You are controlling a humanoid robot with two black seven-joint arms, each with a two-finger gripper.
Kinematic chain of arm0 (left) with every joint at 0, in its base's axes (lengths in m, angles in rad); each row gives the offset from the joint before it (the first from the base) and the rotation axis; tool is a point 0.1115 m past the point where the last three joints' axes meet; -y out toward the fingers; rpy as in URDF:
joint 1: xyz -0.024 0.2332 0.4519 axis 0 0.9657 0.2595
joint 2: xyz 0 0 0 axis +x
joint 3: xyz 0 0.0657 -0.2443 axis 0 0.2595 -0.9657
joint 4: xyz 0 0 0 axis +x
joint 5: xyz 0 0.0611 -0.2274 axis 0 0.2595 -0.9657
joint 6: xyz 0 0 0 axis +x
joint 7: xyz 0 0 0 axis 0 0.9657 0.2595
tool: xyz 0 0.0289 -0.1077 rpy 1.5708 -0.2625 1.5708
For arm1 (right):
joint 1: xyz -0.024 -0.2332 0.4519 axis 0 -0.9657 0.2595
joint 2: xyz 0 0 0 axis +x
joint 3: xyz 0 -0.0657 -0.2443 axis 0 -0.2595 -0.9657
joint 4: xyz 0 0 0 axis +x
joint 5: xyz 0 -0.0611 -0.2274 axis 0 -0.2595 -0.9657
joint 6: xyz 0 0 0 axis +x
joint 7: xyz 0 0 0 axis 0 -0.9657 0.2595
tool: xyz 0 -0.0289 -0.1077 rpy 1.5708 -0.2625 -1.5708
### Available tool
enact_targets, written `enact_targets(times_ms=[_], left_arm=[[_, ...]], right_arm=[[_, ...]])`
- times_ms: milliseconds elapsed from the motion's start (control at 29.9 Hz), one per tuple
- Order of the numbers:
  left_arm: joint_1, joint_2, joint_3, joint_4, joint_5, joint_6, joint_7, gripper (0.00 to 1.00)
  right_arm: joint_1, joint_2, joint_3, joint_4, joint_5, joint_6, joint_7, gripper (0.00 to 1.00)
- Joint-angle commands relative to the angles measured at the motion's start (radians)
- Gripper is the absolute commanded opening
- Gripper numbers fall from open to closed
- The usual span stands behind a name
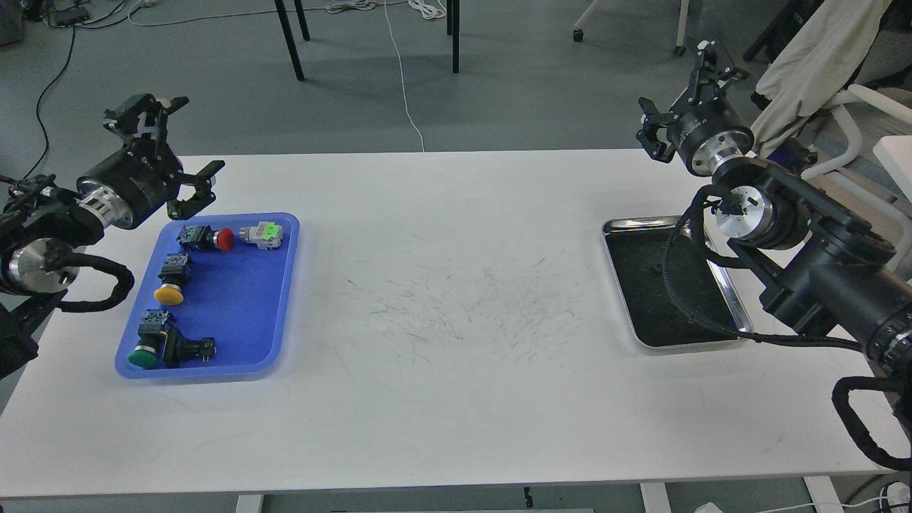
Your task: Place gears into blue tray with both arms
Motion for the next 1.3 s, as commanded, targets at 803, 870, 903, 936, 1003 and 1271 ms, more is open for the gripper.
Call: enact_targets(times_ms=[803, 870, 903, 936, 1003, 1271], left_arm=[[-0.054, -0.061, -0.033, 0.075, -0.021, 0.077, -0.066, 0.98], [-0.064, -0.066, -0.005, 0.081, -0.013, 0.078, -0.065, 0.98], [-0.073, -0.066, 0.015, 0.093, -0.016, 0.078, -0.066, 0.98], [-0.096, -0.067, 0.027, 0.111, -0.016, 0.077, -0.068, 0.98], [-0.136, -0.091, 0.052, 0.116, -0.013, 0.077, -0.068, 0.99], [-0.147, -0.116, 0.102, 0.122, -0.015, 0.083, -0.073, 0.99]], right_arm=[[0.003, -0.006, -0.003, -0.011, 0.000, -0.008, -0.001, 0.99], [0.003, -0.008, -0.004, -0.011, 0.000, -0.008, -0.001, 0.99], [0.003, -0.008, -0.004, -0.011, 0.000, -0.008, -0.001, 0.99], [0.003, -0.006, -0.004, -0.011, 0.000, -0.008, -0.001, 0.99], [0.003, -0.003, -0.004, -0.011, 0.000, -0.008, -0.001, 0.99], [0.003, -0.009, -0.004, -0.009, 0.000, -0.008, -0.001, 0.99]])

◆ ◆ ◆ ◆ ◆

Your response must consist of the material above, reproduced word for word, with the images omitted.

Answer space —
You are controlling a humanoid robot with two black seven-joint arms, each with a two-finger gripper.
Kinematic chain of arm0 (left) with every joint at 0, in its base's axes (lengths in m, angles in rad); each row gives the offset from the joint before it (the first from the base) and the rotation axis; tool is a point 0.1115 m past the point where the last three joints' axes meet; -y out toward the fingers; rpy as in URDF:
joint 1: xyz -0.024 0.2332 0.4519 axis 0 0.9657 0.2595
joint 2: xyz 0 0 0 axis +x
joint 3: xyz 0 0.0657 -0.2443 axis 0 0.2595 -0.9657
joint 4: xyz 0 0 0 axis +x
joint 5: xyz 0 0.0611 -0.2274 axis 0 0.2595 -0.9657
joint 6: xyz 0 0 0 axis +x
joint 7: xyz 0 0 0 axis 0 0.9657 0.2595
tool: xyz 0 0.0289 -0.1077 rpy 1.5708 -0.2625 1.5708
For arm1 (right):
joint 1: xyz -0.024 -0.2332 0.4519 axis 0 -0.9657 0.2595
joint 2: xyz 0 0 0 axis +x
joint 3: xyz 0 -0.0657 -0.2443 axis 0 -0.2595 -0.9657
joint 4: xyz 0 0 0 axis +x
joint 5: xyz 0 -0.0611 -0.2274 axis 0 -0.2595 -0.9657
joint 6: xyz 0 0 0 axis +x
joint 7: xyz 0 0 0 axis 0 -0.9657 0.2595
tool: xyz 0 -0.0289 -0.1077 rpy 1.5708 -0.2625 -1.5708
### Available tool
enact_targets, written `enact_targets(times_ms=[_], left_arm=[[_, ...]], right_arm=[[_, ...]])`
- times_ms: milliseconds elapsed from the motion's start (control at 29.9 Hz), one per tuple
- Order of the numbers:
  left_arm: joint_1, joint_2, joint_3, joint_4, joint_5, joint_6, joint_7, gripper (0.00 to 1.00)
  right_arm: joint_1, joint_2, joint_3, joint_4, joint_5, joint_6, joint_7, gripper (0.00 to 1.00)
- Joint-angle commands relative to the angles measured at the motion's start (radians)
- Gripper is the absolute commanded opening
- Gripper numbers fall from open to closed
- The usual span stands behind a name
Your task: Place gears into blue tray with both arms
Motion for the next 1.3 s, as commanded, targets at 803, 870, 903, 936, 1003 and 1271 ms, more is open for the gripper.
Call: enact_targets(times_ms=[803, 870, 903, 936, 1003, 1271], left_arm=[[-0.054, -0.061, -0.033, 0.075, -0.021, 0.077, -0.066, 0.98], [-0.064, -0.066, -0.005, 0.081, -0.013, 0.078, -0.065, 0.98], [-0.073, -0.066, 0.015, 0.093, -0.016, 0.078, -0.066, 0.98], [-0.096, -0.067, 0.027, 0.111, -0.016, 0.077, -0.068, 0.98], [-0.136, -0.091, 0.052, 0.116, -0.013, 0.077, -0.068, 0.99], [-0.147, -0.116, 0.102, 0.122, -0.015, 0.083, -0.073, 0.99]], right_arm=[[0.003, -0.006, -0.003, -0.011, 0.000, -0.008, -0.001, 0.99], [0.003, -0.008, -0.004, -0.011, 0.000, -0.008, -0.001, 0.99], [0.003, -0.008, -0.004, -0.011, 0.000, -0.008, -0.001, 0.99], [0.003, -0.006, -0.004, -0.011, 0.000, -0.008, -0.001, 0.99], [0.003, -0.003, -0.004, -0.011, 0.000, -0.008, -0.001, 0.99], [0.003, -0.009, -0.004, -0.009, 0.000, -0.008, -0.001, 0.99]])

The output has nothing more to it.